_What you need to do_.
Each line below needs to be printed again exactly.

_Data section_.

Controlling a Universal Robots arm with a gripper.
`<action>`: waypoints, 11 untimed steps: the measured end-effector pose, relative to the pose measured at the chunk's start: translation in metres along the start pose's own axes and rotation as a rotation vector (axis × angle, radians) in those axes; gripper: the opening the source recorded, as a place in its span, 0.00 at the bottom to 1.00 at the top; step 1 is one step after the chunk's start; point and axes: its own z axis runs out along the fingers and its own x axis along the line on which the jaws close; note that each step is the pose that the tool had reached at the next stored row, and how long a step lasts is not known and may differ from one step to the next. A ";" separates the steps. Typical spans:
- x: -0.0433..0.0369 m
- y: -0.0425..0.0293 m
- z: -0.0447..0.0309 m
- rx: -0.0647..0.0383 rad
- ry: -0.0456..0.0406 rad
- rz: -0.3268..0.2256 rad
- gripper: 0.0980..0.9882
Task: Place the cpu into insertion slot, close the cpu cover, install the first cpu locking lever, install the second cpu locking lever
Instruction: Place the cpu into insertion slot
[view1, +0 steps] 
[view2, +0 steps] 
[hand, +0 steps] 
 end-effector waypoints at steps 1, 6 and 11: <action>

_Your solution_.
Controlling a Universal Robots arm with a gripper.
`<action>`: waypoints, 11 untimed steps: the measured end-effector pose, relative to the pose measured at the chunk's start: translation in metres along the start pose's own axes and rotation as a rotation vector (axis × angle, radians) in those axes; gripper: the opening the source recorded, as a place in its span, 0.00 at the bottom to 1.00 at the top; step 1 is one step after the chunk's start; point and axes: its own z axis runs out along the fingers and its own x axis along the line on which the jaws close; note that each step is the pose that the tool had reached at the next stored row, and how long a step lasts is not known and may differ from one step to the next. A ";" separates the steps. Typical spans:
- x: -0.0433..0.0369 m
- y: -0.0425..0.0293 m
- z: -0.0447..0.0309 m
- rx: -0.0647..0.0383 rad
- ry: -0.0456..0.0406 rad
- rz: -0.3268..0.2256 rad
- gripper: 0.0980..0.9882
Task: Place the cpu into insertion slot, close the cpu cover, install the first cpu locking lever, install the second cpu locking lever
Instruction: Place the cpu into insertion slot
[view1, +0 steps] 
[view2, +0 steps] 
[hand, +0 steps] 
 end-effector waypoints at steps 1, 6 and 11: <action>

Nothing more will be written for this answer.